Video recordings of proceedings in courts in Ontario are governed by section 136(1) of the Courts of Justice Act. This section establishes a general prohibition against video recordings, subject to exceptions provided in section 136(3), including that the video recording is made with the authorization of the judge.
A judge has statutory jurisdiction to authorize a video recording in three circumstances:
(a) where required for the presentation of evidence or the making of a record or for any other purpose of the court hearing;
(b) in connection with any investitive, naturalization, ceremonial or other similar proceeding; or
(c) with the consent of the parties and witnesses, for such educational or instructional purposes as the judge approves.
Ms.

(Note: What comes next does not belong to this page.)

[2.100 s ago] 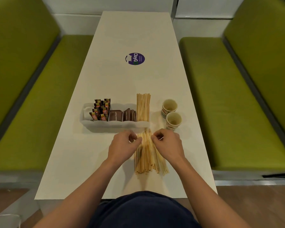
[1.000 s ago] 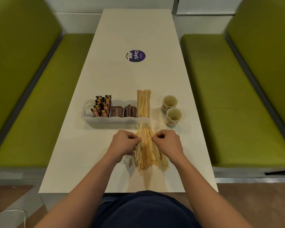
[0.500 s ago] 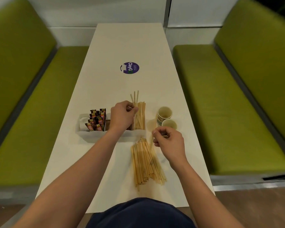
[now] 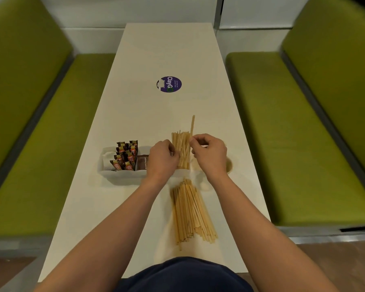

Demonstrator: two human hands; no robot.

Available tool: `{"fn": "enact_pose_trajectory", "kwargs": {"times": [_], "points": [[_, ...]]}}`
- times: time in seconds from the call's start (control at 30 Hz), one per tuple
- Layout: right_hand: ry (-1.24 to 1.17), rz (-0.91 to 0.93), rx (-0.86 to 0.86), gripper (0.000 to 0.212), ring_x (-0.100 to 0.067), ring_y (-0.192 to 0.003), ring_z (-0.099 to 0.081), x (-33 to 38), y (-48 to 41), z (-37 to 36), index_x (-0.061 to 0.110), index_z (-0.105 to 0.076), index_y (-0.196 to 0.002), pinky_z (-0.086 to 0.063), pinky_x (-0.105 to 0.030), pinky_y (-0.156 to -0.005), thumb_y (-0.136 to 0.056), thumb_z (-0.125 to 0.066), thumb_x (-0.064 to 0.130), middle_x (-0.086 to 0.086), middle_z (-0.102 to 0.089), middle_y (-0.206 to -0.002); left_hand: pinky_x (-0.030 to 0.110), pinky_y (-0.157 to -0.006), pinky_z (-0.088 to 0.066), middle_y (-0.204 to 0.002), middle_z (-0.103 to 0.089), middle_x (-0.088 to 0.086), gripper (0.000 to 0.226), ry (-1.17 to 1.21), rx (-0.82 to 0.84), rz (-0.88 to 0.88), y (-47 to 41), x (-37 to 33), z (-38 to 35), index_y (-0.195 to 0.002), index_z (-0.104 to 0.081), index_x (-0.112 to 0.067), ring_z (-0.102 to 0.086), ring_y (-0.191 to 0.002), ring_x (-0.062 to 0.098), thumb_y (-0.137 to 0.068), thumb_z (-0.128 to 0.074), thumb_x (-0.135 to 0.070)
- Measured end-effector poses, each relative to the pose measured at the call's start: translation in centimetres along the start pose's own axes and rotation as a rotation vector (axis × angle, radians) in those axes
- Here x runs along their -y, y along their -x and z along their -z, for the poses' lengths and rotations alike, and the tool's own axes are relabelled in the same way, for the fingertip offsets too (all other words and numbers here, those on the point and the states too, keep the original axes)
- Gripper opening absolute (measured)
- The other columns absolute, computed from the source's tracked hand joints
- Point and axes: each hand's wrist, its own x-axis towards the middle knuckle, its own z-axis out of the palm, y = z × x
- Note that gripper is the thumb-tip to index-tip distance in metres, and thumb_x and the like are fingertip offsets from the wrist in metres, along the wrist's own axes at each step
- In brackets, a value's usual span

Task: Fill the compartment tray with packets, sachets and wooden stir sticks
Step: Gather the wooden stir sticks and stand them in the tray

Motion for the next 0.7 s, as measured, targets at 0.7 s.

Michail’s principal submission was that she had a constitutional right to video record and disseminate the proceedings. The Court understood Ms. Michail’s submissions to be not a constitutional challenge to section 136, but rather that all statutory grants of discretion must be exercised in accordance with the principles underlying the constitution, and that the open courts principle requires that video recording, streaming and archiving be permitted.

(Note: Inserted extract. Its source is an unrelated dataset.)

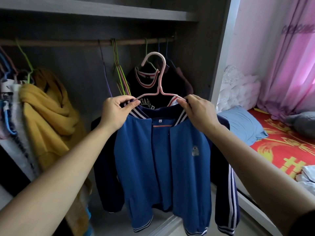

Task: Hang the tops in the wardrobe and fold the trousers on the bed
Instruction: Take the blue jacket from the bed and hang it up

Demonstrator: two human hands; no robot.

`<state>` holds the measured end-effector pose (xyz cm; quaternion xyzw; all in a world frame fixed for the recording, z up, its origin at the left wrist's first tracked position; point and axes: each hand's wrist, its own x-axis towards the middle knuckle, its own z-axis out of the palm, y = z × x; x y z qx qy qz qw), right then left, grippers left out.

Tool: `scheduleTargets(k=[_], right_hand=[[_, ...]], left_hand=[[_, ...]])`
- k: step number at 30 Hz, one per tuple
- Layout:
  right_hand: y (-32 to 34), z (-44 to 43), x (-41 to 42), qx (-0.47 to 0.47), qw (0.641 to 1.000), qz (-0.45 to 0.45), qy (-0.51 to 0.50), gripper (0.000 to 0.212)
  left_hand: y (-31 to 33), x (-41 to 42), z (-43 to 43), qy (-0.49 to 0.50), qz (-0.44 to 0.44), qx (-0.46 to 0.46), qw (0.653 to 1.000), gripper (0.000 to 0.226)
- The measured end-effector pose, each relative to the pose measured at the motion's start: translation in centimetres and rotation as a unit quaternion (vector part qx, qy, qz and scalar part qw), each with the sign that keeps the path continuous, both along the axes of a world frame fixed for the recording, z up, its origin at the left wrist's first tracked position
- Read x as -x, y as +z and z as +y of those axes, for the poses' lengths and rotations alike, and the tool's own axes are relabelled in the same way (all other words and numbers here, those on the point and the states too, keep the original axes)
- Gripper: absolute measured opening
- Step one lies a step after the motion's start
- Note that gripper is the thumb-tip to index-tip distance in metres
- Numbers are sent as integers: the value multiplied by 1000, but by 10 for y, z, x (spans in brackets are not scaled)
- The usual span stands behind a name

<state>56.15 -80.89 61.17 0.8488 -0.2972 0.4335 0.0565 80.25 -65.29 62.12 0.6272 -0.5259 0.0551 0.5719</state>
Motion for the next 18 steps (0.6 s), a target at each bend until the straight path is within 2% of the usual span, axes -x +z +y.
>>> scheduleTargets(k=[2, 5, 9, 14, 18], right_hand=[[4, 3, -4, 5, 1000, -10, 10, 47], [13, 2, -4, 26, 999, -2, 38, 47], [20, -3, 2, 61, 991, 63, 98, 39], [17, -4, -2, 82, 995, 34, 53, 41], [17, -12, 3, 76, 996, 21, 48, 36]], left_hand=[[0, 7, -2, 1, -4, 16, 1000, 6], [0, 4, -1, 4, 8, 20, 1000, 14], [-5, -5, 1, -2, 4, 1, 1000, 17], [-8, -5, -4, 9, -13, -20, 1000, 26], [-9, -1, -9, 27, -6, -39, 999, 20]])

The Court disagreed. It held that the open courts principle is only one constitutional principle among many, and is not automatically dispositive. Judges have a wide discretion to authorize a video recording, but there must be some reason for it that relates to the circumstances of the case.
The Court also noted that it makes digital audio recordings of its proceedings for internal use that are not governed by section 136 (as this section relates to records by third parties). The Court makes these recordings pursuant to its inherent power to govern its own process. Pursuant to s. 17 of the Practice Direction Concerning Civil Appeals at the Court of Appeal for Ontario, these recordings are made available on request, for personal use only, on the condition that the person requesting the recording signs an undertaking agreeing to respect the limits on the permitted uses of the recording.
The Court held that the motion for an order dispensing with the requirement that the digital audio not be disseminated was properly before the motion judge, but Ms. Michail provided no reason that would justify releasing her from the obligation not to disseminate.
With respect to the proposed challenge to the constitutional validity of section 136 of the Courts of Justice Act, however, the Court held that the motion judge had no jurisdiction to grant this request. A constitutional challenge to a statute cannot be brought in the absence of a valid appeal.
The Takeaway: While Ms. Michail’s arguments were not well framed, one does wonder if the time will come, sooner rather than later, when the legislature will be asked to reconsider the general prohibition against recording proceedings set out in section 136(1).